Bruce continued, “The aim of the Prevention Access Campaign is to make sure that everyone living with HIV, their partners, providers, policy makers and the public know and understand that Undetectable=Untransmittable. That will be a massive reduction in HIV stigma, not just the way people look at those with HIV but the way people living with HIV feel about themselves, for their future, for love and relationships and conceiving children. We want to make sure that this very specific clear message gets out to the world.”
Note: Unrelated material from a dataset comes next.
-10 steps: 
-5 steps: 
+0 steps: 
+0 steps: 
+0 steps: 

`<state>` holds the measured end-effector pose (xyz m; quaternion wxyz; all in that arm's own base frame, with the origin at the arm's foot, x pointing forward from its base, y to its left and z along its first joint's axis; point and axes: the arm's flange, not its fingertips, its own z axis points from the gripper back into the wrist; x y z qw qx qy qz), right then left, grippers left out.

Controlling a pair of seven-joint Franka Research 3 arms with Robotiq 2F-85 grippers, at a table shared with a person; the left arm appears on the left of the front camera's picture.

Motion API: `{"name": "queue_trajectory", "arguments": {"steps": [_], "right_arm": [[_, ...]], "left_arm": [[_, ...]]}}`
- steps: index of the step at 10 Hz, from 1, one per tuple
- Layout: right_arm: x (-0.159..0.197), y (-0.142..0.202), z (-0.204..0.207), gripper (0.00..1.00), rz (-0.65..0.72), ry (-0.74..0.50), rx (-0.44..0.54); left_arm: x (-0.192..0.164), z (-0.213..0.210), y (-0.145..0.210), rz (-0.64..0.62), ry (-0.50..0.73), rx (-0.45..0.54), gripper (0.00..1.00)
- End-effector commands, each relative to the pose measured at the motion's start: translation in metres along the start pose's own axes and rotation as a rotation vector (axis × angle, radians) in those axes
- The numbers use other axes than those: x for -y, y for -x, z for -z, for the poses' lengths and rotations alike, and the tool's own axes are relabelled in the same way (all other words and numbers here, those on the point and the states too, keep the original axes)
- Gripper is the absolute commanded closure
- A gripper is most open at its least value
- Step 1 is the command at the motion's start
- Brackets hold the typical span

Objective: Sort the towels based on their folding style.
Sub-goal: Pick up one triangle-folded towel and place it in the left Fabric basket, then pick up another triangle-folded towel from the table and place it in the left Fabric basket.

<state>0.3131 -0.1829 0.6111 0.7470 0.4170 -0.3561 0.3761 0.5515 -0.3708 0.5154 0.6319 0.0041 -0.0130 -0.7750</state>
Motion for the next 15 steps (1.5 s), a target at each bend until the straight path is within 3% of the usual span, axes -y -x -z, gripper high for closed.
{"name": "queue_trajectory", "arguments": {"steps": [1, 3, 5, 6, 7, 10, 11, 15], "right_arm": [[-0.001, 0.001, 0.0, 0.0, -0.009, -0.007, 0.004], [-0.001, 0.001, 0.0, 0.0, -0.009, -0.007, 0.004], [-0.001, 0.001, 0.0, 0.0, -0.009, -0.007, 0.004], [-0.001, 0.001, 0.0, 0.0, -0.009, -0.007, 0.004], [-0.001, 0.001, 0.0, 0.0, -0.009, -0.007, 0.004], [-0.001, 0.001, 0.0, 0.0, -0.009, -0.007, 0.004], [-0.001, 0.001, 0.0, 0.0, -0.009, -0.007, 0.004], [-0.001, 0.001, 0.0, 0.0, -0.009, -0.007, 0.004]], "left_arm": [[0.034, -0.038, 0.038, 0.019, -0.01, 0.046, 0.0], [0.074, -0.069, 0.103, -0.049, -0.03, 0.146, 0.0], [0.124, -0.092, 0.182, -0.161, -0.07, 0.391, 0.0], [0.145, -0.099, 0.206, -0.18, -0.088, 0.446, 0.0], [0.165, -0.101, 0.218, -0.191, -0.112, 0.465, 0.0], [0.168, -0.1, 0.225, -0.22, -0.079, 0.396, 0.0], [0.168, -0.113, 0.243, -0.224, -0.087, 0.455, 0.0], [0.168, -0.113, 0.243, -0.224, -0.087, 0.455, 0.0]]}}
Bruce also responded to the issue of cost effectiveness being a major component in PrEP becoming available on the National Health Service. “What we usually appeal to is people’s interest in HIV prevention. This is a field that really devalues the lives of people living with HIV. Many policy makers don’t really care about those lives unfortunately, but they do care about HIV prevention, so we pitch this as a prevention method that is essential for ending the epidemic.”

Bruce highlighted the part Ireland has played in spreading the message of U=U: “ACT UP Dublin was the first activist organisation to join the campaign. They’ve been pushing this message, along with HIV Ireland and other individual advocates, since the very beginning.”

If some of the main stumbling blocks to reaching zero transmissions of HIV are a lack of education, information and stigma, there is no doubt that the Gay Health Forum will play an essential role in that fight.